The core data guidelines recommend that you model your relationships with an inverse. No problems there.

Interestingly though if you Load an object A that has a to many relationship to B and walk the object graph you end up with a retain cycle and the memory is never freed.

For a simple object graph you can just call refreshObject:mergeChanges: on A to re-fault the object so that relationships are no longer strong references.

If you have a complicated object graph though this is a pain because you need to call it on every object you have touched. It seems like a pretty important consideration when using core data yet there is only one paragraph on this topic in Apples documentation.

I am just wondering how other people handle this? A long running app would slowly just consume more and more memory without some sort of manual process to force objects to revert to faults.

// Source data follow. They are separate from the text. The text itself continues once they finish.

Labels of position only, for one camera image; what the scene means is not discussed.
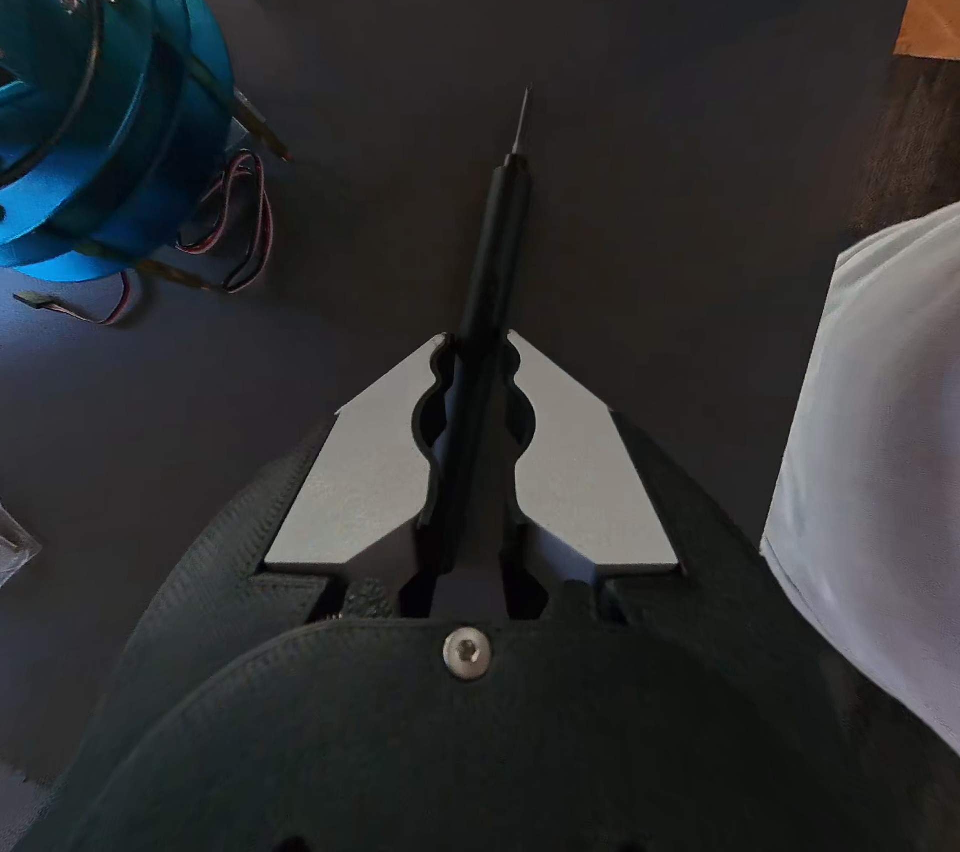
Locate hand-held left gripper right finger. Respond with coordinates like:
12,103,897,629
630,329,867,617
504,329,682,590

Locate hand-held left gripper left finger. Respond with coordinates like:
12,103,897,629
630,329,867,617
264,333,459,568

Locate black precision screwdriver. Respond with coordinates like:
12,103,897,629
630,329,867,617
431,83,537,575

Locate dark desk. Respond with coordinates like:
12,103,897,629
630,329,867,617
0,0,940,793

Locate person's white shirt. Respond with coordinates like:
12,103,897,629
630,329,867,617
759,201,960,755

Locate clear plastic parts bag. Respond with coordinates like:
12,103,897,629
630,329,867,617
0,492,42,586

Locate looped red black servo cable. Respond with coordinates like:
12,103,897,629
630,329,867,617
176,150,275,294

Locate servo cable with connector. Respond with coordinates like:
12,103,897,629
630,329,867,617
13,270,151,328

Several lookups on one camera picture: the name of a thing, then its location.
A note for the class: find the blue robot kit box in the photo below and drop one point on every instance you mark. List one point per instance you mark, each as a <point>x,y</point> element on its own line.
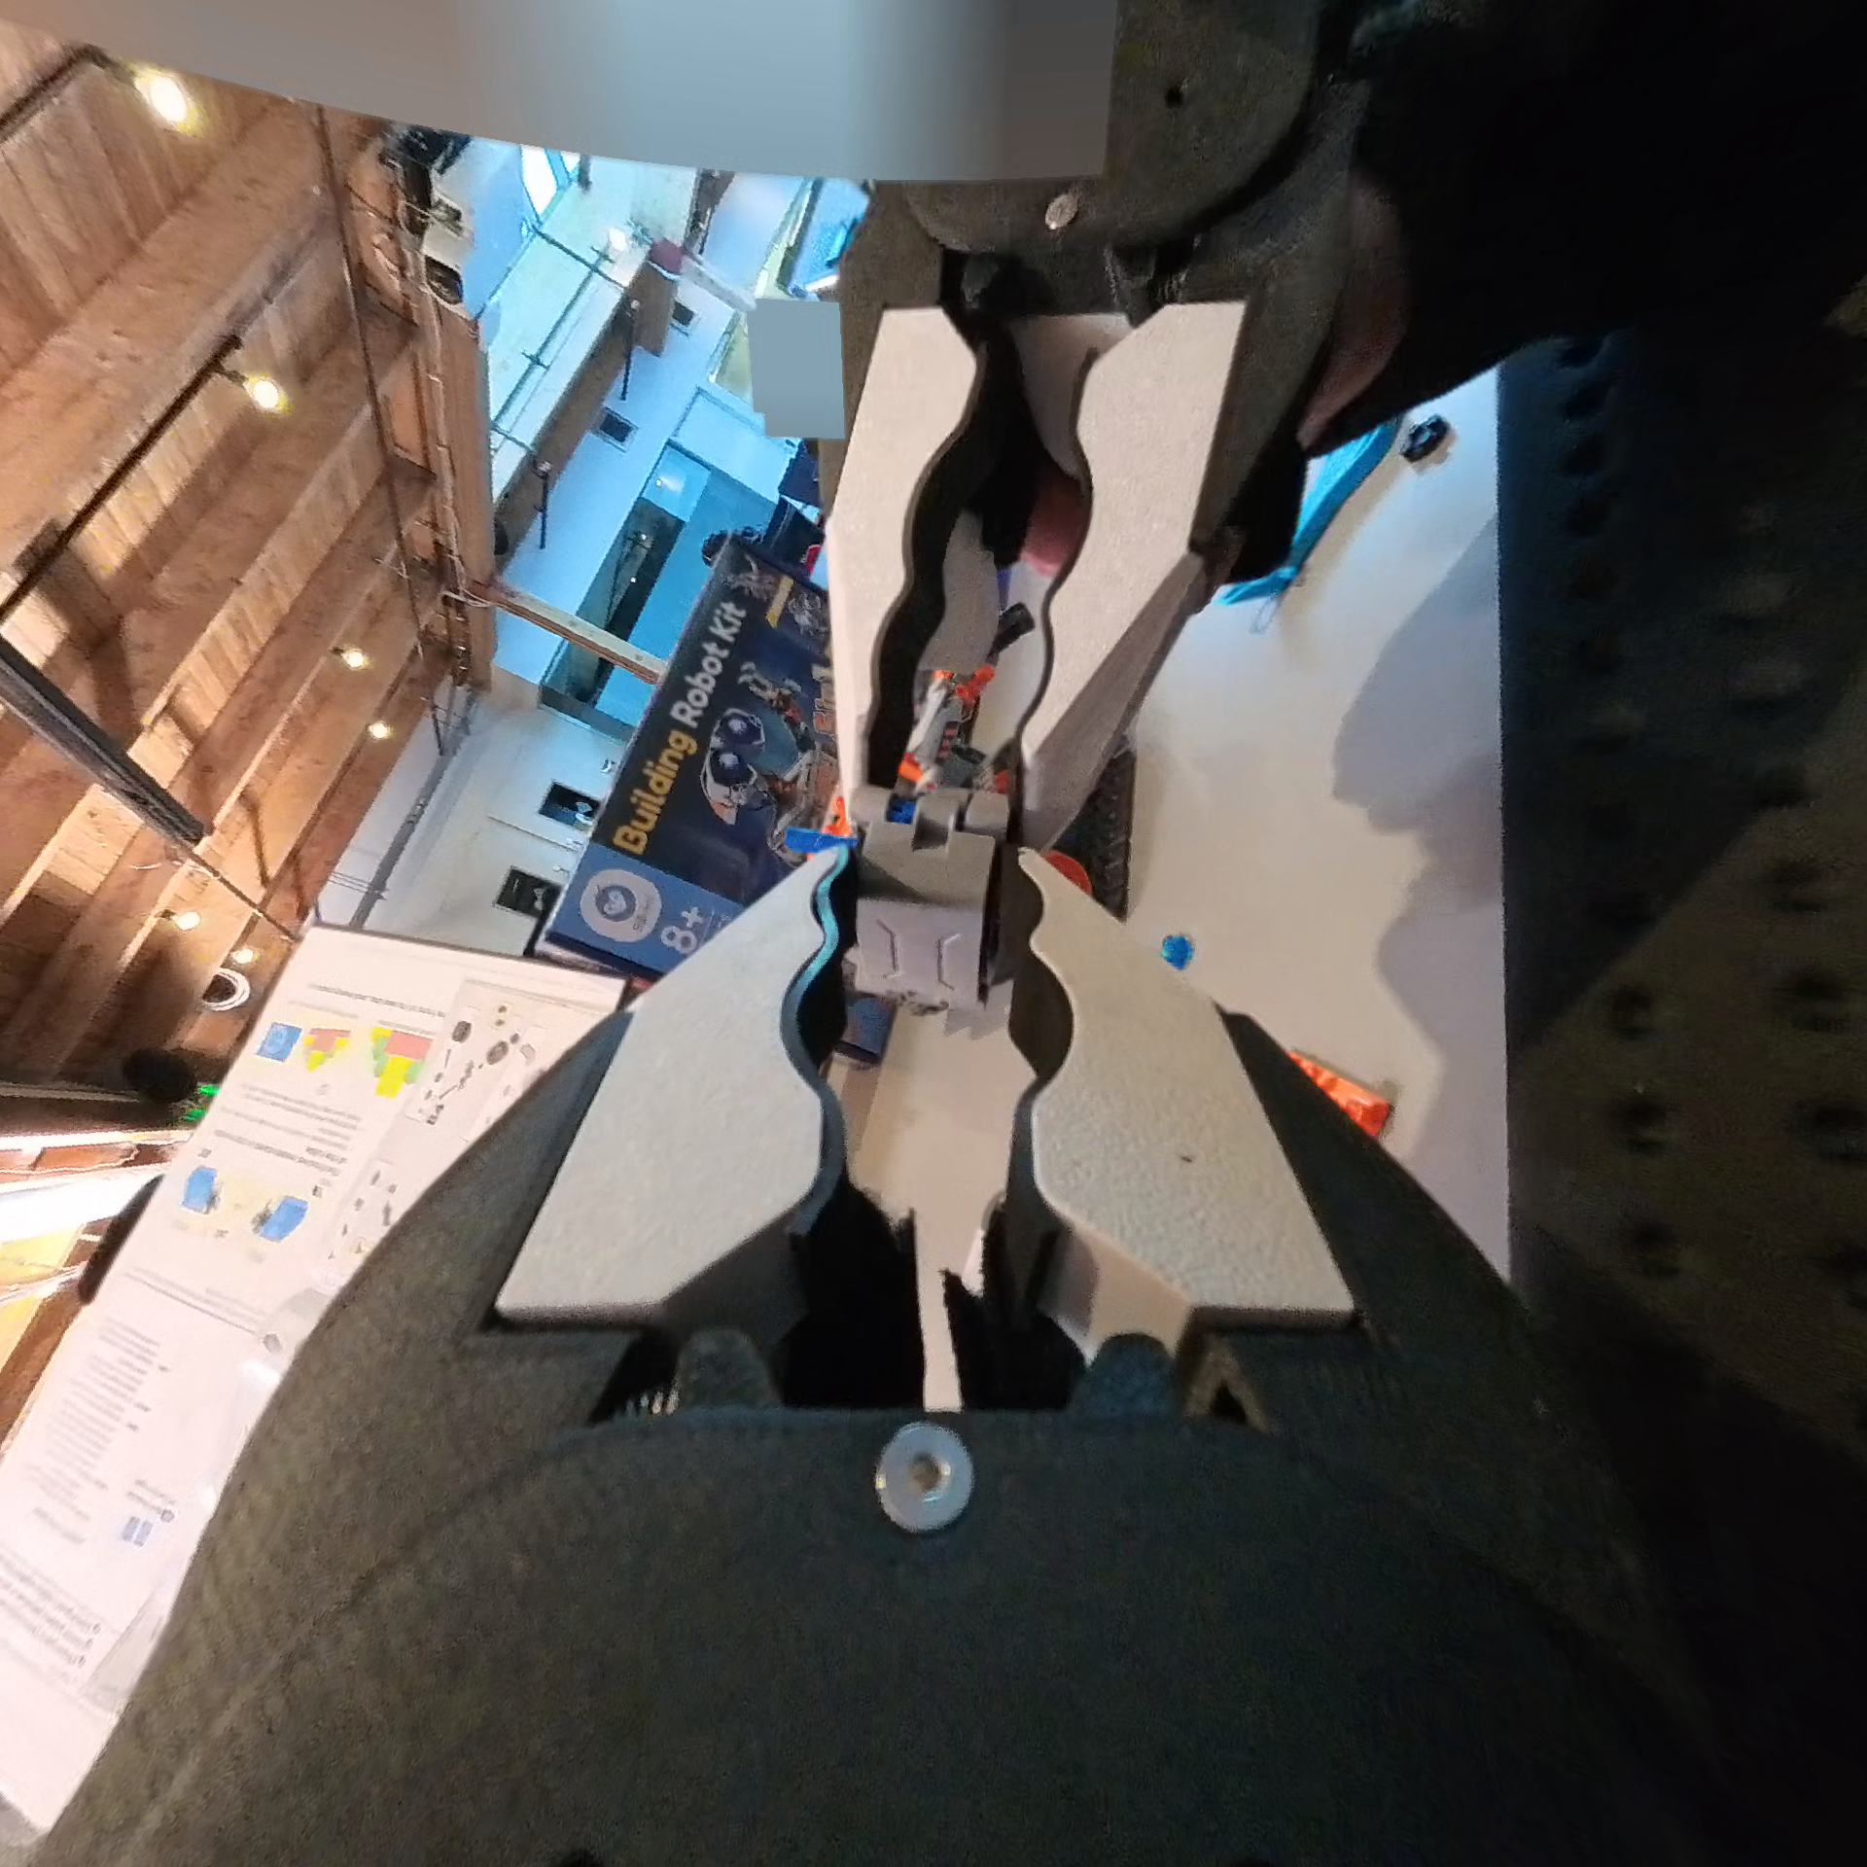
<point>685,759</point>

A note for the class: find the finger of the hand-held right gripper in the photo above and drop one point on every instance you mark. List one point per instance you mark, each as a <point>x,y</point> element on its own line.
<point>876,468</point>
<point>1151,439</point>

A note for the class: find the person's right hand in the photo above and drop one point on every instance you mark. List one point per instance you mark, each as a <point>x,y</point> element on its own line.
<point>1355,337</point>

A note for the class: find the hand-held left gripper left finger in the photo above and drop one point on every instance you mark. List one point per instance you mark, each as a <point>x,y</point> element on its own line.
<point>672,1168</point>

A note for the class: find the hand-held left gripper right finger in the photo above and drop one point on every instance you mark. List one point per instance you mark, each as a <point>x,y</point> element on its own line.
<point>1167,1168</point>

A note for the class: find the small black round block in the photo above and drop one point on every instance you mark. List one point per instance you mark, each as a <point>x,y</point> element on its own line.
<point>1425,439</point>

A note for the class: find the row of ceiling spot lights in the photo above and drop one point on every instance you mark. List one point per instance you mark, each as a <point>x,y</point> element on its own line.
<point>262,391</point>

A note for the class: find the orange wedge block plate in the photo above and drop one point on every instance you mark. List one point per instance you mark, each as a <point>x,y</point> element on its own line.
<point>1333,1087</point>

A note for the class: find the white instruction sheet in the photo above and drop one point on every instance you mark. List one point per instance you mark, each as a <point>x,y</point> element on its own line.
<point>217,1241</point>

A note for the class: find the grey block module blue pin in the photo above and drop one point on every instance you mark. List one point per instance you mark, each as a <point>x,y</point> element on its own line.
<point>918,889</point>

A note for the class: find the grey orange tracked toy robot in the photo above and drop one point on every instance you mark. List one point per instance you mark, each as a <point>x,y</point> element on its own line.
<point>946,729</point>

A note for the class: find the black ceiling rail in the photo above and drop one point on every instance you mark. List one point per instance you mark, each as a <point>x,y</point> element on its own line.
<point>103,744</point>

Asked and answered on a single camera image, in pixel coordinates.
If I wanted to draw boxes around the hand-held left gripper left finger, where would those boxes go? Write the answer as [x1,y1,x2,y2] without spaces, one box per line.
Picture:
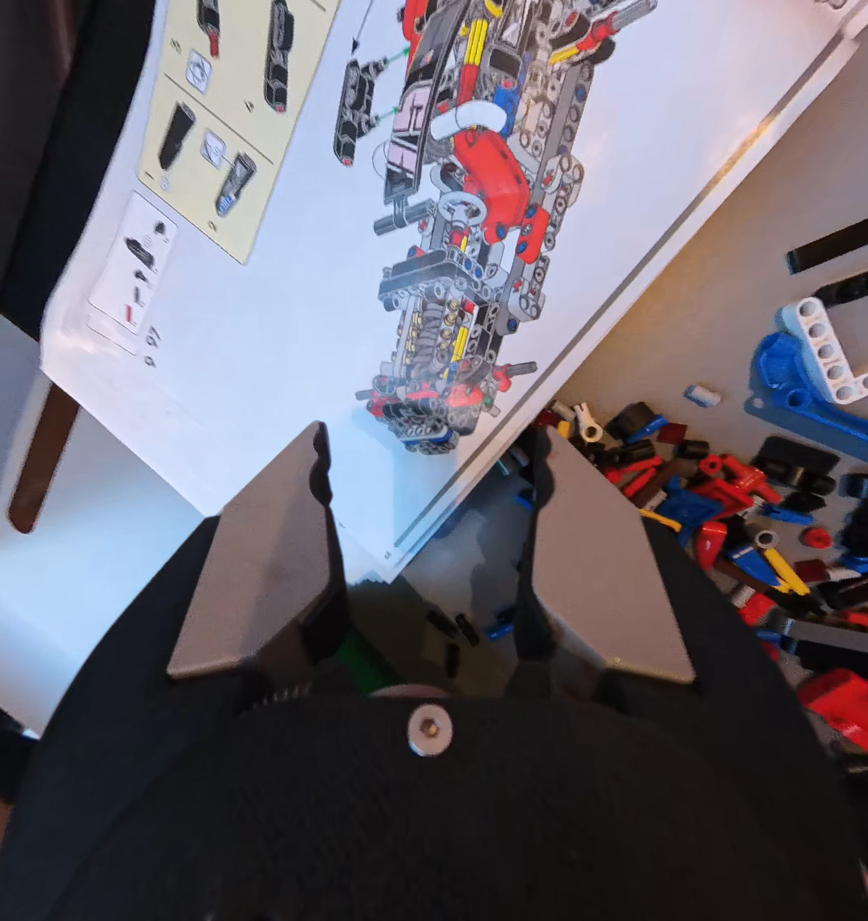
[166,419,350,681]

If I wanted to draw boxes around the pile of mixed toy bricks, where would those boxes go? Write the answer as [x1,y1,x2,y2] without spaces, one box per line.
[423,399,868,774]

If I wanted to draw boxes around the black L-shaped beam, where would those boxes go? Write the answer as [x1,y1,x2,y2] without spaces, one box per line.
[814,265,868,309]

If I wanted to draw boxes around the white L-shaped beam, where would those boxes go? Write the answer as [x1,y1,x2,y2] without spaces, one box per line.
[778,296,868,404]

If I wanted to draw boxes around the building instruction booklet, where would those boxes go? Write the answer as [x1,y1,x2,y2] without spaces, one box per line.
[41,0,859,584]

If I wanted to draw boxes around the green plastic bin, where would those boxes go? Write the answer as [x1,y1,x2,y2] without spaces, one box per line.
[0,626,406,911]

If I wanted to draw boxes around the blue curved brick frame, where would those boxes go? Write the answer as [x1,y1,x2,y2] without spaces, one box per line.
[745,332,868,467]

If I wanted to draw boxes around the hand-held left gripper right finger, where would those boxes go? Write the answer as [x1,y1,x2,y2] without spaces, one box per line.
[514,426,697,685]

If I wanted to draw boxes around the black straight beam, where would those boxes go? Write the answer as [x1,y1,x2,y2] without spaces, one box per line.
[786,209,868,274]

Are there any known patterns for dealing with this. I'd imagine so since lots of people use Core Data I just can't find any recommendations

You are ignoring several aspects of core data when making your assertions. If you fetch an object, let's say object A, which has a one-to-many relationship to object B, when you fetch A, you will have all the objects on B which are related to A. A one to many relationship creates the list of objects related to A and contains them on an NSSet property of your NSManagedObject subclass. Note that these objects are in a faulted state, and the memory footprint from this is insignificant. If you manipulate the objects in the relationship, core data will unfault these objects when necessary. You do not have to do anything to get this behavior. If you want to trigger the faulting behavior yourself to send the objects to fault again, you can use refreshObject:mergeChanges:. If you do not send them back to fault, the faulting behavior will be trigger again eventually.